Obama's Immigration Plan is Both Good Policy and Remarkably Shrewd Politics [View all]
Obama's Immigration Plan is Both Good Policy and Remarkably Shrewd Politics
By Kevin Drum
| Fri Nov. 21, 2014 10:29 AM EST
There are questions about whether President Obama's immigration plan is legal. There are questions about whether it's good policy. And then there are questions about whether it's smart politics. On the latter point, I'd say that
Obama has been unusually shrewd, almost single-handedly demolishing the plans of Republican leaders for the next two years:
All but drowned out by Republicans clamorous opposition to President Obamas executive action on immigration are some leaders who worry that their party could alienate the fastest-growing group of voters, for 2016 and beyond, if its hottest heads become its face.

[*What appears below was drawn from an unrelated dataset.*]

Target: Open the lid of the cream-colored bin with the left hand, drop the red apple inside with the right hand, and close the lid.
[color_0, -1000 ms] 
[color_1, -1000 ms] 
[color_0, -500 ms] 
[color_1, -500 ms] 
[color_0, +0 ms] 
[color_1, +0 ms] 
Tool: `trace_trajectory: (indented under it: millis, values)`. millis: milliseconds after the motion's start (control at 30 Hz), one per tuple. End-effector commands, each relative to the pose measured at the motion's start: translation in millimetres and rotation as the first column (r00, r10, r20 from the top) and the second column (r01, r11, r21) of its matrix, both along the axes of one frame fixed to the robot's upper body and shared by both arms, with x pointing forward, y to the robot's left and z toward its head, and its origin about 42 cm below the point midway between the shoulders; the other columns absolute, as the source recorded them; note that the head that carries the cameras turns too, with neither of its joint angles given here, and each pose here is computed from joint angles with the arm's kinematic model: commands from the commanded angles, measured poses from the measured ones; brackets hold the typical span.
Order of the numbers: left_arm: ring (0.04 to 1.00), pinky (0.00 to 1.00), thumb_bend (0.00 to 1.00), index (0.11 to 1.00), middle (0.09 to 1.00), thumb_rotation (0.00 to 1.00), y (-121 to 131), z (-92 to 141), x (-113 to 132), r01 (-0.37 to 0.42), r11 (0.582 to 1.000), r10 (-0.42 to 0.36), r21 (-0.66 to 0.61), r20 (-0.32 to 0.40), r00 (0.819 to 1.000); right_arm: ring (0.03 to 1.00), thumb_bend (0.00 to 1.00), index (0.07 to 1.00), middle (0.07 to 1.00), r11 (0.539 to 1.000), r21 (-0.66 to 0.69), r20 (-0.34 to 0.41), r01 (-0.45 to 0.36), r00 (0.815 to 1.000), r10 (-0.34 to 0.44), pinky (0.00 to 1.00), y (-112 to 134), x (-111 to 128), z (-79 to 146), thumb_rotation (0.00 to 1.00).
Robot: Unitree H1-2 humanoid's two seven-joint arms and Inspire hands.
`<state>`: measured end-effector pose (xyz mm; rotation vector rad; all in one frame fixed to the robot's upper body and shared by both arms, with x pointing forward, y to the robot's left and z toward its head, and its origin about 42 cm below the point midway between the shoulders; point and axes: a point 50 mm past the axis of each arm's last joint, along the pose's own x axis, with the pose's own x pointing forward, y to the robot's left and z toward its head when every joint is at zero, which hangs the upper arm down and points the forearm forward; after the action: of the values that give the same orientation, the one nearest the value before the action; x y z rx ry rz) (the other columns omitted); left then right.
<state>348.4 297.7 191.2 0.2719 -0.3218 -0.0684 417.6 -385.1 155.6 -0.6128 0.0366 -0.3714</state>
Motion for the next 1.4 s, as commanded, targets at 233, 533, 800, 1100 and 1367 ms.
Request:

They cite the Republican Partys official analysis of what went wrong in 2012....If Hispanics think that we do not want them here, the report said, they will close their ears to our policies.
....Clearly with Republicans not having gotten to a consensus in terms of immigration, it makes it a lot more difficult to talk about immigration as a unified voice, said David Winston, a Republican pollster who advises House leaders. There are some people because theres not a consensus that somehow end up having a little bit louder voice than perhaps they would normally have.
Among them is Representative Steve King of Iowa....
snip//
And that's not all. Republican leaders are not only fearful of next year's primaries branding the GOP forever as a bunch of xenophobic maniacs, they're afraid it's going to wipe out any chance they have over the next two years of demonstrating to voters that they're a party of adults. Here's the LA Times:
The strong reaction by Republican leaders has less to do with opposition to the nuts and bolts of the president's immigration policy and more to do with fear and anger that the issue will derail the agenda of the new Republican majority before the next Congress even convenes.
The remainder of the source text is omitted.